Montholon, Charles Tristan, général et diplomate
Montholon, Charles Tristan, général et diplomate

(Note : l’illustration du titre vient de l’incontournable site “l’autre Sainte-Hélène“ de mon ami Albert Benhamou)

7 juin.

Arrivée du store-ship le Mangle, appor­tant plusieurs exemplaires des observations de l’Empereur sur le discours de lord Bathurst, et des  numéros de la Revue d’Édimbourg, dont plusieurs articles signalaient au public la conduite de sir Hudson-Lowe. Dès que sir Thomas Reade en eut connaissance, il prit tous ces imprimés, en assurant leur propriétaire qu’il les achetait pour les envoyer à Longwood, conformément au désir que nous lui en avions témoigné. Grand fut l’étonnement de cet homme, quand, quinze jours après, il apprit d’O’Méara que pas un exemplaire n’avait été envoyé à Longwood, et que, loin de là, c’était pour nous em­pêcher de les lire que sir Thomas Reade s’en était emparé. Néanmoins plusieurs jours se passèrent en­core sans qu’il nous fût possible de nous procurer une de ces brochures ; et ce fut à grand’peine que Salomon parvint à m’en faire passer une.

Le 11 juillet, sir Hudson-Lowe sut, par une indiscrétion que j’ai peine à m’expliquer, le plaisir qu’avaient fait à l’Empereur les articles de la Revue d’Édimbourg; il manda aussitôt, par le télégraphe, O’Méara à Plantation-House, et lui fit une scène violente, se refusant à croire que ce ne fût pas lui qui m’eût apporté la Revue d’Edimbourg.

Le 25 juillet, l’arrivée d’un brick, qui avait tou­ché au Cap et n’apportait que de vieilles lettres et de vieux journaux, fut, pour sir Hudson-Lowe, une occasion de rejeter sur son gouvernement le blâme de l’acte sauvage qui priva l’Empereur de son médecin ; et ce même jour, à quatre heures du soir, les lettres suivantes furent apportées à Long­wood.

« Plantation-House, 25 juillet 1818.

« Monsieur,

Je me fais l’honneur de vous informer, pour qu’il en soit donné connaissance à Napoléon Bona­parte, qu’aux termes d’une instruction que j’ai re­çue du comte Bathurst, datée du 16 mai 1818, je dois interdire à M. O’Méara toute espèce de service auprès de sa personne, et que j’ai en conséquence donné des ordres pour qu’il quittât Longwood.

Le contre-amiral Plampin a reçu, par la même occasion, des lords commissaires de l’amirauté, des instructions qui le concernent, et relatives à son départ de l’ile.

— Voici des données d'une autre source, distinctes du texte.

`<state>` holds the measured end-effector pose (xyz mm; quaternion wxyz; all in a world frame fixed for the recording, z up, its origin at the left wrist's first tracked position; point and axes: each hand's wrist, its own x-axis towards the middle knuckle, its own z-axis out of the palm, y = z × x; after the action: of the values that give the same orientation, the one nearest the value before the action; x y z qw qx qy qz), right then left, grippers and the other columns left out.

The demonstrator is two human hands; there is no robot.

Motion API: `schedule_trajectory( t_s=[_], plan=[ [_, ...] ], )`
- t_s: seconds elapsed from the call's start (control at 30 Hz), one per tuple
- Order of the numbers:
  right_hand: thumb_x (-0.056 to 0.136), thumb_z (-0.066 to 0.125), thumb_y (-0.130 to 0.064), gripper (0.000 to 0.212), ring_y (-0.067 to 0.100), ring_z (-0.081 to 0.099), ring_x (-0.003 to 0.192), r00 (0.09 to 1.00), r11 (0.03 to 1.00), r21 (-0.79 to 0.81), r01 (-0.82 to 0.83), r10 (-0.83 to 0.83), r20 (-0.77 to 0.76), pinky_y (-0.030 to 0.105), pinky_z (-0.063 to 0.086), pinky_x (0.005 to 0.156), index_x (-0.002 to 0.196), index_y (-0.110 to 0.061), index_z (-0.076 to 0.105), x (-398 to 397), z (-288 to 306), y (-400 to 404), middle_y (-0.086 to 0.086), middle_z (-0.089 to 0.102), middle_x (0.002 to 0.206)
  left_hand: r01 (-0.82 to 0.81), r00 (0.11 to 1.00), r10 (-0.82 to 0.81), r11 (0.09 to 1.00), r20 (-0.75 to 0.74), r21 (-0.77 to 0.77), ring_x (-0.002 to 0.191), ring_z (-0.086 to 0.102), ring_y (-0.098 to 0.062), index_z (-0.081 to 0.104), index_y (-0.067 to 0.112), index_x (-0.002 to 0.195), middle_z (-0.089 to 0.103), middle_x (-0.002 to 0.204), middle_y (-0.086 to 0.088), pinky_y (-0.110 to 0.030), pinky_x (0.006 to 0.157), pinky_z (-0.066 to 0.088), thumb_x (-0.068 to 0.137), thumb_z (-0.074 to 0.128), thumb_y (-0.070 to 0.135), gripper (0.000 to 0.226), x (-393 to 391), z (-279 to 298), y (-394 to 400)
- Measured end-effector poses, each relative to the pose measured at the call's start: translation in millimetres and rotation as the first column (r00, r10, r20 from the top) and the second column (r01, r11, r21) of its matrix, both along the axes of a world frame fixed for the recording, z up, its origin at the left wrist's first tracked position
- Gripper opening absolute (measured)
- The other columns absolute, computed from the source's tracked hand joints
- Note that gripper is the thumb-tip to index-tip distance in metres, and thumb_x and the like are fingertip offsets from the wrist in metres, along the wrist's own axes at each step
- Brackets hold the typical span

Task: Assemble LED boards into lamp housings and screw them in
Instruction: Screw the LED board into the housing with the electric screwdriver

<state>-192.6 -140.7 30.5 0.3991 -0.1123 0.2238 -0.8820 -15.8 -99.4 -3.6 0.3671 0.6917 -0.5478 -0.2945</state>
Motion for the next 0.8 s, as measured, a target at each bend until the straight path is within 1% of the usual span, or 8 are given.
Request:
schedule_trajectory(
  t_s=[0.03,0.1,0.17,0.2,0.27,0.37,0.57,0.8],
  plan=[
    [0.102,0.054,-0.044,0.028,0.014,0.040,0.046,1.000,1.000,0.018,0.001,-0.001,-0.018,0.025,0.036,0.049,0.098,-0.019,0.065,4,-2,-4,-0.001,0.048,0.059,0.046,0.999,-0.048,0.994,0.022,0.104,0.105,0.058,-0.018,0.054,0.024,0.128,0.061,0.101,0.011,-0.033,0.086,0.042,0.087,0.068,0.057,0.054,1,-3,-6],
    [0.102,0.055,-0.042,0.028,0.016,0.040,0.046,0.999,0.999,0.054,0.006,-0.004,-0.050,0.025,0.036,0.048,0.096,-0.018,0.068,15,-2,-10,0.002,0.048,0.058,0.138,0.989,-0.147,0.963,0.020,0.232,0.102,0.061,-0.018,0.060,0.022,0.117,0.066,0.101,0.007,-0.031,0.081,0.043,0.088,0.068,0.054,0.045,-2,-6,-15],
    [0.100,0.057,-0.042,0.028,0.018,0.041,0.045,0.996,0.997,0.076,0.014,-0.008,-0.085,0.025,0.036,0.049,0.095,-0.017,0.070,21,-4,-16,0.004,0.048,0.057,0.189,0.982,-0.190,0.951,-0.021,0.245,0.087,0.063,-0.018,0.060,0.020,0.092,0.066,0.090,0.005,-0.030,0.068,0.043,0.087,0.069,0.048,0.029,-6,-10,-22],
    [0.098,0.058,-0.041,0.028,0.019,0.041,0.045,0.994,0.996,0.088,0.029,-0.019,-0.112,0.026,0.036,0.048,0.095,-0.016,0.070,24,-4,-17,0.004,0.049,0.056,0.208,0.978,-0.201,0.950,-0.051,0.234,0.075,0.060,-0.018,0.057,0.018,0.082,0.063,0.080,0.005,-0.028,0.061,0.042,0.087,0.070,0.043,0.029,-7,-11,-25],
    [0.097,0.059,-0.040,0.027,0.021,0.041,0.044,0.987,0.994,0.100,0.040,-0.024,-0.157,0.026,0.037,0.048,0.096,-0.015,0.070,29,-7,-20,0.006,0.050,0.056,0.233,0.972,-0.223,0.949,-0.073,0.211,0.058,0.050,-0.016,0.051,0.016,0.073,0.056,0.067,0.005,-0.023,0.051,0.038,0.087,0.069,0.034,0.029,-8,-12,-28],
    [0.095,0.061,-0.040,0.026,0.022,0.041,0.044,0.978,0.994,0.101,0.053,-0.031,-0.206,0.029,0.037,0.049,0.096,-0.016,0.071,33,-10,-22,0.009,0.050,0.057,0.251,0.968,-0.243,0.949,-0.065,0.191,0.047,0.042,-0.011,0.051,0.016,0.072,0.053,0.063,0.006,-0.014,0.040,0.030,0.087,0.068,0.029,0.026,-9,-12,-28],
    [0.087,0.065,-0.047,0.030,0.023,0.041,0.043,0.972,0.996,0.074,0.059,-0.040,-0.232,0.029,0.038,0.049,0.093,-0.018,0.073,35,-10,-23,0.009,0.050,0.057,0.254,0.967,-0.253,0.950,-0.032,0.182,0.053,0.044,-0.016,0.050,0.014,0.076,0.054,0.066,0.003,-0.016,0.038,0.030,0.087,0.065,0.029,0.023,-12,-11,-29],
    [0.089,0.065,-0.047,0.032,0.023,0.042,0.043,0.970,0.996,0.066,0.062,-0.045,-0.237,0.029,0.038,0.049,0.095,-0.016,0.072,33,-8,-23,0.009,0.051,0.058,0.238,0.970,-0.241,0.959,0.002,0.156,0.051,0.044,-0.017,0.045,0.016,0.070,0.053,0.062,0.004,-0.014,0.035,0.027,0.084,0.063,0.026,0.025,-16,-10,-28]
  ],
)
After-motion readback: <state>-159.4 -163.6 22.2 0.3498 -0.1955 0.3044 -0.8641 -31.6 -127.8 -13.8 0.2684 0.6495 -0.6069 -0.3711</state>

Au sujet de l’éloignement de M. O’Méara, les instructions ultérieures du comte Bathurst sont que je dois charger le docteur Baxter de donner ses soins, comme médecin, à Napoléon Bonaparte tou­tes les fois qu’il en sera requis, et particulièrement lui recommander de considérer, en toute occasion, la santé de Napoléon Bonaparte comme le principal objet de son attention. En faisant part à Napoléon Bonaparte de cet arrangement, je ne dois pas man­quer de l’avertir en même temps que, s’il avait quelque raison d’être mécontent des soins du doc­teur Baxter, comme médecin, ou s’il préférait ceux de toute autre personne de la même profession qui se trouve dans l’ile, je suis prêt à acquiescer à son désir sur ce point et à permettre les soins de tout médecin choisi par lui, pourvu que celui-ci se con­forme strictement aux règlements en vigueur.

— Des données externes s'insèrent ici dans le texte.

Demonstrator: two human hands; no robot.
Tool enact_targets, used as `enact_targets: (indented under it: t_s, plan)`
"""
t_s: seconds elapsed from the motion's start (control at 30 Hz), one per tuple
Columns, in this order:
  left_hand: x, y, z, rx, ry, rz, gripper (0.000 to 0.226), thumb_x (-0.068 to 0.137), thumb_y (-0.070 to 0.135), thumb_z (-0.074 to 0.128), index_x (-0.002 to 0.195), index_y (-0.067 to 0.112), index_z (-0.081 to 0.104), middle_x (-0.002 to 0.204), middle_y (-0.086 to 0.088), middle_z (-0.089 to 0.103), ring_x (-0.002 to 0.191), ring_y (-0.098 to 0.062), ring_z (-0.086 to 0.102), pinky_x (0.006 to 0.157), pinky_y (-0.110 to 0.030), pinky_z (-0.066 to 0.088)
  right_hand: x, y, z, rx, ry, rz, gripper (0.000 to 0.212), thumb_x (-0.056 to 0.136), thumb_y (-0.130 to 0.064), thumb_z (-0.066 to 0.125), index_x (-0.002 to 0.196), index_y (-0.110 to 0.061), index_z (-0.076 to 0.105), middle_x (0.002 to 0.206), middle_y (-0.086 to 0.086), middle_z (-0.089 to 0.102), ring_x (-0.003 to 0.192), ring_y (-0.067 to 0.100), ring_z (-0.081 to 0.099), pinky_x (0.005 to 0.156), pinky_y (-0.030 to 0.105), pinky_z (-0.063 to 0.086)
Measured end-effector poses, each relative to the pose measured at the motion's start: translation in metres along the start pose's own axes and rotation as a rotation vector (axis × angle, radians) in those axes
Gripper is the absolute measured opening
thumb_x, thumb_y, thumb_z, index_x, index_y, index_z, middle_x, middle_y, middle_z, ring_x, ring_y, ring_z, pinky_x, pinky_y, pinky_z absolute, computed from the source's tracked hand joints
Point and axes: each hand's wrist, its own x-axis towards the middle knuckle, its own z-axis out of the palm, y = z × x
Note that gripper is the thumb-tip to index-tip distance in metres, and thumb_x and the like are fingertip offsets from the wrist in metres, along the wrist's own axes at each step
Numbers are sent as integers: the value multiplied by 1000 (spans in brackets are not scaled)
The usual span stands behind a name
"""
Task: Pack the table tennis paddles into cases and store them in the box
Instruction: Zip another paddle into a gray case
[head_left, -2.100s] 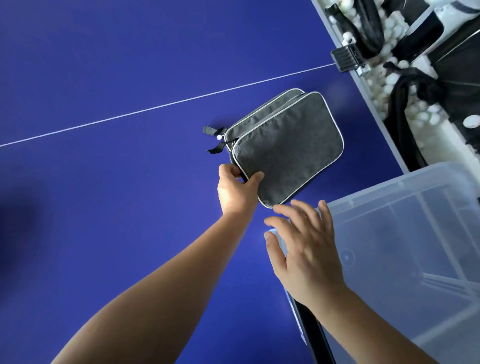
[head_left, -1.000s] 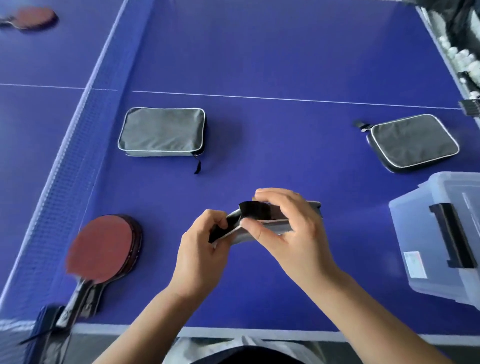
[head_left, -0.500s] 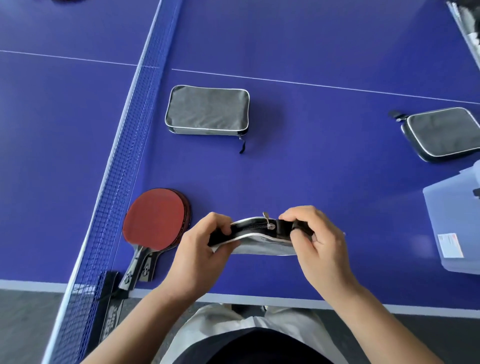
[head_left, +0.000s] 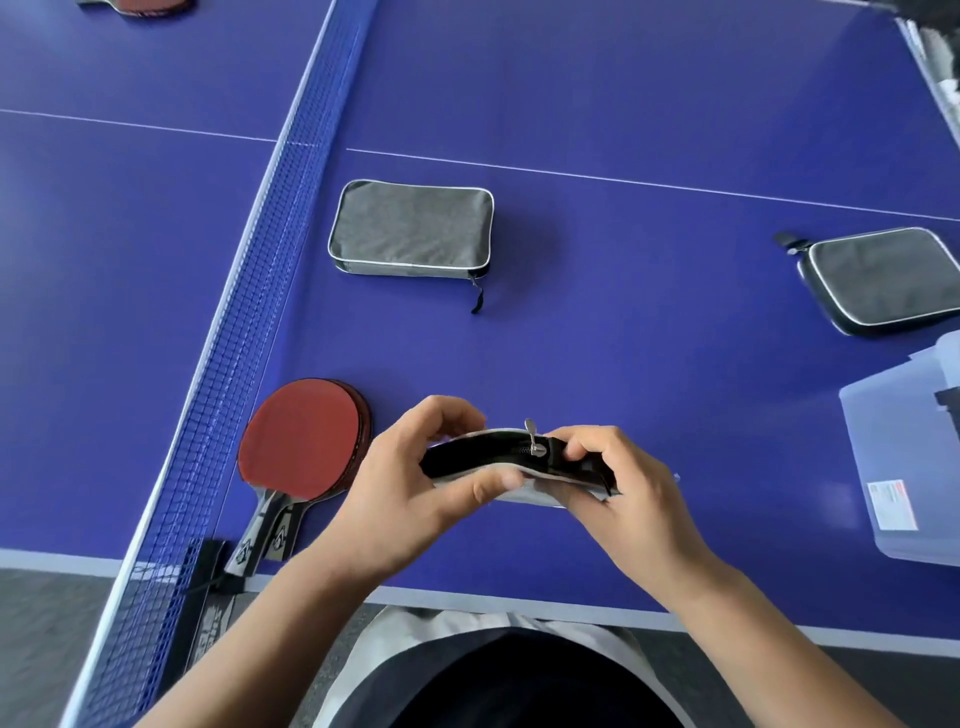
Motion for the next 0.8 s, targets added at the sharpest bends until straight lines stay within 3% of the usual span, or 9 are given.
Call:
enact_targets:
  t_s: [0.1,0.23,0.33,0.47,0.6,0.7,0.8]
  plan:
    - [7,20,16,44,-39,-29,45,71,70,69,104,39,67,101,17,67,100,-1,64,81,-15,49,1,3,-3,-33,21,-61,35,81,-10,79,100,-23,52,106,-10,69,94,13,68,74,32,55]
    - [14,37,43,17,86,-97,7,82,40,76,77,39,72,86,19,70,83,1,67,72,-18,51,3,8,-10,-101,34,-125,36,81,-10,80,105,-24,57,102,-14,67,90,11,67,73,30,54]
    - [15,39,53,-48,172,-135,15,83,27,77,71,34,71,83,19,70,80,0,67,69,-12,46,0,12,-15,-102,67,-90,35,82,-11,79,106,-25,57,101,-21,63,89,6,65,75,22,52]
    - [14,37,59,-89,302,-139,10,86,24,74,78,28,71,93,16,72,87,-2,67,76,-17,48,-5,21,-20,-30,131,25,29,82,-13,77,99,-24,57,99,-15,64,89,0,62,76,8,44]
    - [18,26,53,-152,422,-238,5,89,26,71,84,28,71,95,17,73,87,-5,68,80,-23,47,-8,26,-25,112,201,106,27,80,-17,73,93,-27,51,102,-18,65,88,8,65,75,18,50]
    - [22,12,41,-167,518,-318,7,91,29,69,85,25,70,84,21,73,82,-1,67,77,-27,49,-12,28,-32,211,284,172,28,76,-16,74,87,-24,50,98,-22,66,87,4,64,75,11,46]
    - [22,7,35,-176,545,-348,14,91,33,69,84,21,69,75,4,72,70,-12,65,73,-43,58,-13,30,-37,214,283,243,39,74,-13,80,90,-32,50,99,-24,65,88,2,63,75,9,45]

Ayant donc fait connaître à M. O’Méara l’ordre de son éloignement, j’ai donné à M. Baxter les in­structions nécessaires. Il sera prêt en conséquence à se rendre à Longwood à la première invitation ou au moindre désir qui lui en sera manifesté.

En même temps, jusqu’à ce que j’aie pu être informé des désirs personnels de Napoléon Bona­parte à ce sujet, j’aurai soin qu’un officier de santé se tienne à sa disposition à Longwood, pour le cas où il y aurait lieu de l’appeler d’une manière soudaine.

J’ai l’honneur d’être,

Monsieur,

Votre très-humble et très-obéissant serviteur,

Hudson-Lowe, lieutenant général.

 

Monsieur,

Le lieutenant général Hudson-Lowe m’a chargé de vous informer que, d’après une instruction reçue du comte Bathurst, en date du 16 mai 1818, on lui enjoint de vous ôter la place que vous occupez au­près du général Bonaparte et de vous interdire toutes entrevues ultérieures avec les habitants de Longwood.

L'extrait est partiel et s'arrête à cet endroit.